On September 5, 1986, coinciding with the fiftieth anniversary of SOM, the SOM Foundation announced that it was establishing an institute for architectural research, ultimately called the Chicago Institute for Architecture and Urbanism (CIAU). As the press release states, the CIAU would “focus on man's, and society's, growth and needs” with a particular emphasis on “the creation of both physical visions and societal strategies toward architecture that is in sympathy with the ecology of human habitation.”

Also in 1986, the SOM Foundation purchased and began restoration of the Charnley House in Chicago, an historic house designed by Louis Sullivan with assistance from his junior draftsman, Frank Lloyd Wright, built between 1891 and 1892. After a period of restoration that took until May 1988, the Charnley House became the home to the SOM Foundation’s offices as well as the CIAU.

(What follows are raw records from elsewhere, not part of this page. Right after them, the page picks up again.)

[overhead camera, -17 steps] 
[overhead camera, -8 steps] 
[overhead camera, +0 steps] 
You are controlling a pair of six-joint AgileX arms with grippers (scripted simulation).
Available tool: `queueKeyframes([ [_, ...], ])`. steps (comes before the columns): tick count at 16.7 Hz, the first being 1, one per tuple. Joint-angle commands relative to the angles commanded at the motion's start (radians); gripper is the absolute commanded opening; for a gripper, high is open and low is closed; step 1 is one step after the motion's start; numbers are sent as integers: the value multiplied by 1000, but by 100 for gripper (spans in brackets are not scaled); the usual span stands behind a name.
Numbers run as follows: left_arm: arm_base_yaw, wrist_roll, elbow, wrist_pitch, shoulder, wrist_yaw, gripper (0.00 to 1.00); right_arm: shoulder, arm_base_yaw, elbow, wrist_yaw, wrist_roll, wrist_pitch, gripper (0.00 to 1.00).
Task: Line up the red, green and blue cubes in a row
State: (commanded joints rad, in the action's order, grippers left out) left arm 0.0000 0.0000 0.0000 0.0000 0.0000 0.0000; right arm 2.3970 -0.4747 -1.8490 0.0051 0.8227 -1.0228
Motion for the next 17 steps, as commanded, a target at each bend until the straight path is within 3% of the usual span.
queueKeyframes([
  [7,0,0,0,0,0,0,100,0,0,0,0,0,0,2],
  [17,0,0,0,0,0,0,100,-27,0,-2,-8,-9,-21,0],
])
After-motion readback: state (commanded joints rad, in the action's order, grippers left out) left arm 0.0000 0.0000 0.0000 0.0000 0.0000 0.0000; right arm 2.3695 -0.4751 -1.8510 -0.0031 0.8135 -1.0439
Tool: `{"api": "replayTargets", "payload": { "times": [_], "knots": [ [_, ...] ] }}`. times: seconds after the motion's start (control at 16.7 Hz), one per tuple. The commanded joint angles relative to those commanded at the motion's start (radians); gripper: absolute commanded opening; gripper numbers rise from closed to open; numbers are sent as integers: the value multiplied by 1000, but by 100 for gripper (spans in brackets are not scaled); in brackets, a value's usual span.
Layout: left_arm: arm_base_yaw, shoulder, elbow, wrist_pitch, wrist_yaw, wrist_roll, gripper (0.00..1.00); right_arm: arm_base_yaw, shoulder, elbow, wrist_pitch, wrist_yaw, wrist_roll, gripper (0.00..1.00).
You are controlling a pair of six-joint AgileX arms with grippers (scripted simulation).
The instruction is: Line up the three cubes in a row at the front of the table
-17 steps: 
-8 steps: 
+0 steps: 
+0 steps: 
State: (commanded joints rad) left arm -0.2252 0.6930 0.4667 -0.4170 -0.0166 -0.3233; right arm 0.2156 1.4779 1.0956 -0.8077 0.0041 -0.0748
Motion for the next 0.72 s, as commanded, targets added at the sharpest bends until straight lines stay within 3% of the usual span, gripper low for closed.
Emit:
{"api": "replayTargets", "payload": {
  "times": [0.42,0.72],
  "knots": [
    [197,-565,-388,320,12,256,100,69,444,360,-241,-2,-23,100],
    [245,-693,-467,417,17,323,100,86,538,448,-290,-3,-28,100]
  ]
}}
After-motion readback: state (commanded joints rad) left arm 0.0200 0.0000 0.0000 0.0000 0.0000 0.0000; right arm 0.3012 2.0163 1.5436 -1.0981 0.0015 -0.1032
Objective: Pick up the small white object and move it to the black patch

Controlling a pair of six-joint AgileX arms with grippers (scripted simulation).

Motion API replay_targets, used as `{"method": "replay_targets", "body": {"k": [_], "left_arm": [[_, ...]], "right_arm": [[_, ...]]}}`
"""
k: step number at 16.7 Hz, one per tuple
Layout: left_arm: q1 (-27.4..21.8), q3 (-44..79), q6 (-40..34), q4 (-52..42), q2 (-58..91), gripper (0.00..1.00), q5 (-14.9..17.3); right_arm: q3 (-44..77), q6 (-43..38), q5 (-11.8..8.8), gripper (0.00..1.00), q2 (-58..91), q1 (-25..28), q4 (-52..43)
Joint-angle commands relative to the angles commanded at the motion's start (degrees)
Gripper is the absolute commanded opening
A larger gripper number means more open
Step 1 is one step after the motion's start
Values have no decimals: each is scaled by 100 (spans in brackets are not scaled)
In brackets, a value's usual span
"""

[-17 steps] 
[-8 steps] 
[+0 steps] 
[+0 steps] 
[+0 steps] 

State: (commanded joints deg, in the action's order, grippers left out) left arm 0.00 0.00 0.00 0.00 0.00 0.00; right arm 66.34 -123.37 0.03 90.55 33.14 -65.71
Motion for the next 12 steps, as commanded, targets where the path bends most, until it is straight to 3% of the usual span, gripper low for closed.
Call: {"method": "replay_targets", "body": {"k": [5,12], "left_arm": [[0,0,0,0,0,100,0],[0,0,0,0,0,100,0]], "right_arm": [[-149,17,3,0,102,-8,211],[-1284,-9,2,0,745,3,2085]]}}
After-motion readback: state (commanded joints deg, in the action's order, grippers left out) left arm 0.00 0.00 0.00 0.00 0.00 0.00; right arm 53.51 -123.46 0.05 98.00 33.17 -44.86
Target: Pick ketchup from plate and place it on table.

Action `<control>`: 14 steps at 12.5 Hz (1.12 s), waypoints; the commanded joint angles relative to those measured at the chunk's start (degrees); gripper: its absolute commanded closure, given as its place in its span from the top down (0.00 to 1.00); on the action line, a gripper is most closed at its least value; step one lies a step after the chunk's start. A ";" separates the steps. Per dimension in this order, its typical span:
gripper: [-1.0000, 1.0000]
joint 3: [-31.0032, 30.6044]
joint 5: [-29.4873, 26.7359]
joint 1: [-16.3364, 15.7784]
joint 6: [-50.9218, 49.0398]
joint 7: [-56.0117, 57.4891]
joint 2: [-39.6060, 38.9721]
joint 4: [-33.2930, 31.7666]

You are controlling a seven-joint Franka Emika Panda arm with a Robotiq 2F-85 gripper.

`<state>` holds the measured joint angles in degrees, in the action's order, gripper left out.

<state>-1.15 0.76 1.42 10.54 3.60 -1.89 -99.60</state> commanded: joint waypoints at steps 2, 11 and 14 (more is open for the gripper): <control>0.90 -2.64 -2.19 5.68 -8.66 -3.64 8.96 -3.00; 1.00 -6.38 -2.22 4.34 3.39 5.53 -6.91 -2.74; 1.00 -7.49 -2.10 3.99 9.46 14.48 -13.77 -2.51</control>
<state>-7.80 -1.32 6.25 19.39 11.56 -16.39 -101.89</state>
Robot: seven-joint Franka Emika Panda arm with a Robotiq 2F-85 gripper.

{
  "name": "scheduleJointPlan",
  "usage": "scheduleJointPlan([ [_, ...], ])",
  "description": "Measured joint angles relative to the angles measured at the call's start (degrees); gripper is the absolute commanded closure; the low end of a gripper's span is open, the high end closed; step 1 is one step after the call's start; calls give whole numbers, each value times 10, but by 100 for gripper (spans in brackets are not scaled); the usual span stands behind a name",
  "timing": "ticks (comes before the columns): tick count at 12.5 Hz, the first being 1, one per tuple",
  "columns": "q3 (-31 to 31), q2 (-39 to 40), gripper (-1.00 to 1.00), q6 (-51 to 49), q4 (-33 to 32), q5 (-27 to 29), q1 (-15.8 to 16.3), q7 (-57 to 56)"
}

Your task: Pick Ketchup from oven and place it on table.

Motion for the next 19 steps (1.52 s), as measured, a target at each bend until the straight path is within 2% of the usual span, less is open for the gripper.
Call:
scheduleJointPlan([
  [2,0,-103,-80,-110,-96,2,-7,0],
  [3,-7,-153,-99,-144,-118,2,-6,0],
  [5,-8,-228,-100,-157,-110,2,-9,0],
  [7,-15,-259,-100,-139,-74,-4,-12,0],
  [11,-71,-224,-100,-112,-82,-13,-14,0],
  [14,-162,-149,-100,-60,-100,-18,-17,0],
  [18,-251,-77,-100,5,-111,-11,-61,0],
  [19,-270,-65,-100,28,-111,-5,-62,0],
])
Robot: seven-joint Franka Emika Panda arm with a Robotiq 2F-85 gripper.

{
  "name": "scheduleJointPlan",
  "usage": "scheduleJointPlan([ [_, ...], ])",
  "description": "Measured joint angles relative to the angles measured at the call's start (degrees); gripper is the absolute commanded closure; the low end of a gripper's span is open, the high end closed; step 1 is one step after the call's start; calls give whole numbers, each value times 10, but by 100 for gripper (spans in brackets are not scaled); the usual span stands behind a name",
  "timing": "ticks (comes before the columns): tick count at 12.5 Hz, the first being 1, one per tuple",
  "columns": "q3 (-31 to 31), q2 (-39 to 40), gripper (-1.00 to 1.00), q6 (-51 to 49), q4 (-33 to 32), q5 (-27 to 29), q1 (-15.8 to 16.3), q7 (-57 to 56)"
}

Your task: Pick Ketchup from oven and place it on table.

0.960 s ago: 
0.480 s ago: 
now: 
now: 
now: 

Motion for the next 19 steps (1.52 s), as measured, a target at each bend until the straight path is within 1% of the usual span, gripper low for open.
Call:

Leon Krier was appointed as the first director of the CIAU, but his tenure lasted less than a year; Krier abruptly resigned in January 1987 to become the Prince of Wales’s personal consultant for architecture and urbanism. A new search began, and, ultimately John Whiteman, who was then teaching architecture and urban design at Harvard University, was appointed as CIAU’s new director. Whiteman’s three-year term as director of the CIAU began in 1988.

Born in 1954 in Manchester, England, Whiteman joined the CIAU with extensive academic credentials: two undergraduate degrees—architecture and philosophy—from Cambridge University; a master’s in architecture from Bristol University and a master’s in city and regional planning from Harvard University; and a PhD in urban planning and philosophy, also from Harvard.

Interior view of the lounge area, Charnley House, Chicago. © Hedrich Blessing, courtesy of SOM.

In a publication released on March 7, 1989, the CIAU outlined its goals and objectives under Whiteman:

The long-term goals of the Institute are to study contemporary problems of architectural knowledge and technique as they are influenced by the shifting physical and cultural conditions of the American metropolis.

The Institute sponsors research programs under the charge of a sequence of directors. Each director, appointed for a period of three years, is given the authority to structure a program of activity and inquiry into contemporary issues in architecture.

Under the directorship of Dr. John Whiteman, the first research program of the Institute has four immediate goals:

- To provide the space and resources for a new generation to formulate its own projects and commitments in architecture.
- To undertake research by making, discussing, and criticizing architectural propositions embodied in drawings, models, and installations.
- To allow emerging figures in contemporary architecture to test their ideas against more established and accomplished individuals.
- To produce architectural theory—thoughts on how buildings are made as “works of architecture,” and on how they can be interpreted as such.

The program aims to articulate the difficulties of and present a challenge to contemporary architectural production by developing and emphasizing the understanding of a building as an artwork set within the wider context of the city. By insisting on a philosophical rigor of the building as an artwork, by radically experimenting with novel techniques of architectural design, and by constructing a center for artistic debate on architecture, the Institute will challenge both the profession and the university.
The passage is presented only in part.